(What you should do):
Each line of the data below that includes the string "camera" must be copied.
****
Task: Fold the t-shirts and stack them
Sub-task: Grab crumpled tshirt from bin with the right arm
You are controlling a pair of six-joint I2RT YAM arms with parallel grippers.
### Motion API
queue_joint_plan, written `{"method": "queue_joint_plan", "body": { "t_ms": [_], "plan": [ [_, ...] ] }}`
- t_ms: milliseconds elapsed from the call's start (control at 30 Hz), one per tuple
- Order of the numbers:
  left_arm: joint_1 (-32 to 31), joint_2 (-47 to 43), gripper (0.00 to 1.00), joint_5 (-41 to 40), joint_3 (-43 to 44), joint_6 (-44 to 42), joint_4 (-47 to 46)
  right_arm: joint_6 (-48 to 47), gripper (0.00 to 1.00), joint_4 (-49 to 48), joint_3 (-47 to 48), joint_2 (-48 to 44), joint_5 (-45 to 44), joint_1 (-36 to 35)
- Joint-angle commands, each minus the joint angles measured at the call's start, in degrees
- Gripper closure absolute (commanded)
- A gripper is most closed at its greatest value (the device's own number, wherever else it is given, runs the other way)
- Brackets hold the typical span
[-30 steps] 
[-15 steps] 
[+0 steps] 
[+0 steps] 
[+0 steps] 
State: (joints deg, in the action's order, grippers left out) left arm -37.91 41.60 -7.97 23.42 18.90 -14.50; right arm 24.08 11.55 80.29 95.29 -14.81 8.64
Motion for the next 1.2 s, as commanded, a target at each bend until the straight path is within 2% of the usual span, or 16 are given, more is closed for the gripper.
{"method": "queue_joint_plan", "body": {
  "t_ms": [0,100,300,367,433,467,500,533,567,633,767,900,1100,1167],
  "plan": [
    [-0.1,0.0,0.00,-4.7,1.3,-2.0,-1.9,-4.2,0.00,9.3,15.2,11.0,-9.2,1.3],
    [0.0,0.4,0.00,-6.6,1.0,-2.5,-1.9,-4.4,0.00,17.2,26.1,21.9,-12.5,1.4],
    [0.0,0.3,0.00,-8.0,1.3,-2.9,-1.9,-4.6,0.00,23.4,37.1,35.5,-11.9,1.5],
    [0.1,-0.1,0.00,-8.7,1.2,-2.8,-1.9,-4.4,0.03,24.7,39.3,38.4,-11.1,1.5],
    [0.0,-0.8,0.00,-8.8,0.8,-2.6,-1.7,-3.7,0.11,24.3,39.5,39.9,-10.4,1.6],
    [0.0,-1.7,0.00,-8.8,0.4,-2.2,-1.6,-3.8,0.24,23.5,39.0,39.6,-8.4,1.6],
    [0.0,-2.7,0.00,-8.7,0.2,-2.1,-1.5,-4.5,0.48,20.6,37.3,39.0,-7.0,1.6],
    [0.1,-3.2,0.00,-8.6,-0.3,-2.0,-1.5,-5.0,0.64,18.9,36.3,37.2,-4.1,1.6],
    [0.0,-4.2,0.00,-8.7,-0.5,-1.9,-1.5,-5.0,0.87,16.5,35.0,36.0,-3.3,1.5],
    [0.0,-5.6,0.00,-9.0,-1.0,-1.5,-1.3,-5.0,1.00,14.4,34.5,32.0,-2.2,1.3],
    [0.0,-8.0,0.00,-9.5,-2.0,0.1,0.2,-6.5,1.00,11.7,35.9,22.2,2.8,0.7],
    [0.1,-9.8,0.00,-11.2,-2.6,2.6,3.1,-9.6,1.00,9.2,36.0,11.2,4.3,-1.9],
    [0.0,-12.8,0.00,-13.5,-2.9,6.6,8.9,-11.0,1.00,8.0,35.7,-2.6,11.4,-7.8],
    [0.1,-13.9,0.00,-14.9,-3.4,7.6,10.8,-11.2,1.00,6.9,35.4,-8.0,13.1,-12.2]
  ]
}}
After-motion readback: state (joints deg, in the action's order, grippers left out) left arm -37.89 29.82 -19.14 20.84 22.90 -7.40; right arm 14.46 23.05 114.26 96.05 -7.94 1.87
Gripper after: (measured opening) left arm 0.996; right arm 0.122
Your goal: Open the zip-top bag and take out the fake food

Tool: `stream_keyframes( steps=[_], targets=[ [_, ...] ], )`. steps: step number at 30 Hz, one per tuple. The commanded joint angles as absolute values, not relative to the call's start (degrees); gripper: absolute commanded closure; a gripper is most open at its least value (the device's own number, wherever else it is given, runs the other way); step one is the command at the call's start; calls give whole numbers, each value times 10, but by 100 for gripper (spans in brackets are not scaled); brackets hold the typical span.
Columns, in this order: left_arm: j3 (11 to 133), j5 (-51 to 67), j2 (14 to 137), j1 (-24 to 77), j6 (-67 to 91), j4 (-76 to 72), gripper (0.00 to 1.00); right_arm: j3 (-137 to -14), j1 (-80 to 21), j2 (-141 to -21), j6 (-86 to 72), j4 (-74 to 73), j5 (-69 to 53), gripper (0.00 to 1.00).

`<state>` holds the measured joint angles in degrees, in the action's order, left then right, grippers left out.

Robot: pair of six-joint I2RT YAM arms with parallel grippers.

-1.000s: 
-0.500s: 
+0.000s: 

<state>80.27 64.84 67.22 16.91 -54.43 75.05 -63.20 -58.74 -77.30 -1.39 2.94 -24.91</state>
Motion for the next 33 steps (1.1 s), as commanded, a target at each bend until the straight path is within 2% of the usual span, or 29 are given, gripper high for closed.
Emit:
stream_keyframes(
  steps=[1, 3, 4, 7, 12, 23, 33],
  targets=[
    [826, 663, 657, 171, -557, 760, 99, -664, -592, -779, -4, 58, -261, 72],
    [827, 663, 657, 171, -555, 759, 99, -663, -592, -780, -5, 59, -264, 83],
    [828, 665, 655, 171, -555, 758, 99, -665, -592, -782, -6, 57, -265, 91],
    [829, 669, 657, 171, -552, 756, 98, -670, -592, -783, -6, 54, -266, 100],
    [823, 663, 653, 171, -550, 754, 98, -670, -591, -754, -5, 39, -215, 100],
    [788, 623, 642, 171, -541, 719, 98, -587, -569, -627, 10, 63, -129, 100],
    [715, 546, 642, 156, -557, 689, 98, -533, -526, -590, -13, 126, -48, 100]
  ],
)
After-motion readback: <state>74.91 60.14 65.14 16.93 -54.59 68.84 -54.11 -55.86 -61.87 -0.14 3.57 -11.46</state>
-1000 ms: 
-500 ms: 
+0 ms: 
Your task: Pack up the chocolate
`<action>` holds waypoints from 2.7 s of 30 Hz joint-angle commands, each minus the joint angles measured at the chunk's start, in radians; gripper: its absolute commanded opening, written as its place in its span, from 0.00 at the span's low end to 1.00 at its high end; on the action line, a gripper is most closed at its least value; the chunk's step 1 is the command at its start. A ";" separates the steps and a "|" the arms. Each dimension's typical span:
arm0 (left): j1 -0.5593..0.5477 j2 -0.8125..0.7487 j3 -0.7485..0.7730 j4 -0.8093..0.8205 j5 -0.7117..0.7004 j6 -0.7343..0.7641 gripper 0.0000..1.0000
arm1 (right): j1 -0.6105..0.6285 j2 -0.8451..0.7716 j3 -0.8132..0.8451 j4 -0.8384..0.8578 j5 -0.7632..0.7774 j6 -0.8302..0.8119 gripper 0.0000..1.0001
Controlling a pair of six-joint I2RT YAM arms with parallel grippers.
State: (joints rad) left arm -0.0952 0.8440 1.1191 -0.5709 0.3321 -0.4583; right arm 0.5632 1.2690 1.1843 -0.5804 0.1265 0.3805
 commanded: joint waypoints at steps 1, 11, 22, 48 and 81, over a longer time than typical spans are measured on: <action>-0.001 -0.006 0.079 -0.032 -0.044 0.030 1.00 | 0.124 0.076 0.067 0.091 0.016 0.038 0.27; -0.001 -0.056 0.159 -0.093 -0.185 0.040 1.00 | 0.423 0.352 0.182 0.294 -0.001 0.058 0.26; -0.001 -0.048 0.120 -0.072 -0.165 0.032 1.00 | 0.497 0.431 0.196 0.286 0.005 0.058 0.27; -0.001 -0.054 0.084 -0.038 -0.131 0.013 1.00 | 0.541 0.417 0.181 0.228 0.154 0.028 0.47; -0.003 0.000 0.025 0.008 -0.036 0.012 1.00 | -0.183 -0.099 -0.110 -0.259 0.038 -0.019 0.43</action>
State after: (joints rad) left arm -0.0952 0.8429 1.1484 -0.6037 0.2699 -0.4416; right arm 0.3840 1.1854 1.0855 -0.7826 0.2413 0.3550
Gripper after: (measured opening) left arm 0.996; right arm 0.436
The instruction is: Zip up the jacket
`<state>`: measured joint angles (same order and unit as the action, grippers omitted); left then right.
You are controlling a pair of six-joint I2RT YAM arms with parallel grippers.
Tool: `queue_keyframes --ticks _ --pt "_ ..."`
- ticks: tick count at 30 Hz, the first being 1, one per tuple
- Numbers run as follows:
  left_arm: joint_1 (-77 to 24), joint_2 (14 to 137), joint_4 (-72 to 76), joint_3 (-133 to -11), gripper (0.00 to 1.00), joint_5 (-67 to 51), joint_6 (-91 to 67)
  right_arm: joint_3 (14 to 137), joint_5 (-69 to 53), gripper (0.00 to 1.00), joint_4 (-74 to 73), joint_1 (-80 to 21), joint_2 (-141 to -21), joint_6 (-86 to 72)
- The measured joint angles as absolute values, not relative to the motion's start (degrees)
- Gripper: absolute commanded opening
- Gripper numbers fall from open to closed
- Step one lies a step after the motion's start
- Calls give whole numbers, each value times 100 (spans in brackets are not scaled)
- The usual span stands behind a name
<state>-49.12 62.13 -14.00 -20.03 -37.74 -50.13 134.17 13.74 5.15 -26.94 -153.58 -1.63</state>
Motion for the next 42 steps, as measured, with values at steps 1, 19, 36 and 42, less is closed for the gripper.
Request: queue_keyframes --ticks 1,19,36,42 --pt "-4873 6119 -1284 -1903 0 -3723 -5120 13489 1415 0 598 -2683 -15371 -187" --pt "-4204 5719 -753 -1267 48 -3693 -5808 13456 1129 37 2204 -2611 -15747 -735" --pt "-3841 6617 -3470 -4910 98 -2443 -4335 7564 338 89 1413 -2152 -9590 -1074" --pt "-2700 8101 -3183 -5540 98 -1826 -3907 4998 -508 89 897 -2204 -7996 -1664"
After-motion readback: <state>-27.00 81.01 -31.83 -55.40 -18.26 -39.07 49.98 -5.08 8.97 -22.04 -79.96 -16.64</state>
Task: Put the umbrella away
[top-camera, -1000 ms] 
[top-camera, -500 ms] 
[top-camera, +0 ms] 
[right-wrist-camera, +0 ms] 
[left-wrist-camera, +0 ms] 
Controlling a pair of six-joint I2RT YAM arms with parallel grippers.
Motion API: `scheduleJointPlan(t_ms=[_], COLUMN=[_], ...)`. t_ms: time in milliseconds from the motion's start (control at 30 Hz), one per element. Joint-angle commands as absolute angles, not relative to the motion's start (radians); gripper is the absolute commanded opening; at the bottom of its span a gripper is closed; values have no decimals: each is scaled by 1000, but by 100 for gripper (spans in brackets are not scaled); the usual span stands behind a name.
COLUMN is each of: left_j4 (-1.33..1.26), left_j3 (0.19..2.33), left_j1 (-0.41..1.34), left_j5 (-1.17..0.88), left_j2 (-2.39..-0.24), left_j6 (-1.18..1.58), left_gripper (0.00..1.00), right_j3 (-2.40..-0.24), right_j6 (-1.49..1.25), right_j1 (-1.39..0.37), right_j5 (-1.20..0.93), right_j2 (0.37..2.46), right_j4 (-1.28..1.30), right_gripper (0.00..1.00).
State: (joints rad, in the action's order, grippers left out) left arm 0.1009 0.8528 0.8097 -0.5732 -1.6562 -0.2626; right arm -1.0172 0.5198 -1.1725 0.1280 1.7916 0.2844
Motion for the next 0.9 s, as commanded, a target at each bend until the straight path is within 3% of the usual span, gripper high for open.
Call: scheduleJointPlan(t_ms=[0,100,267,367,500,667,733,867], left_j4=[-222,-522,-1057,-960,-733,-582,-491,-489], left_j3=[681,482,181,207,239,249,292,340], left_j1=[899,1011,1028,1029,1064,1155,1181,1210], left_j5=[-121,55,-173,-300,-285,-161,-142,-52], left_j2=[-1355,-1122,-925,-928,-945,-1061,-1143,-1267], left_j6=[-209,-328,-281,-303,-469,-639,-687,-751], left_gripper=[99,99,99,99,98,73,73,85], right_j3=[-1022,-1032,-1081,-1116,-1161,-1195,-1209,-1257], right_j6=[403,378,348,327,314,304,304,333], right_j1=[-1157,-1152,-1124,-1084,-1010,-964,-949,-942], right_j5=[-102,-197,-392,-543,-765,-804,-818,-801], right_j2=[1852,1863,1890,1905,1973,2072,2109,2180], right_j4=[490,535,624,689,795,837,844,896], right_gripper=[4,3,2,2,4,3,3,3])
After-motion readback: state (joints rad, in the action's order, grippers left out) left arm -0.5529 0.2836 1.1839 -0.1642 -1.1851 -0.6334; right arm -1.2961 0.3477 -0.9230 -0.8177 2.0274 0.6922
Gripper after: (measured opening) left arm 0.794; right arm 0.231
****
(Task output):
[top-camera, -1000 ms] 
[top-camera, -500 ms] 
[top-camera, +0 ms] 
[right-wrist-camera, +0 ms] 
[left-wrist-camera, +0 ms] 

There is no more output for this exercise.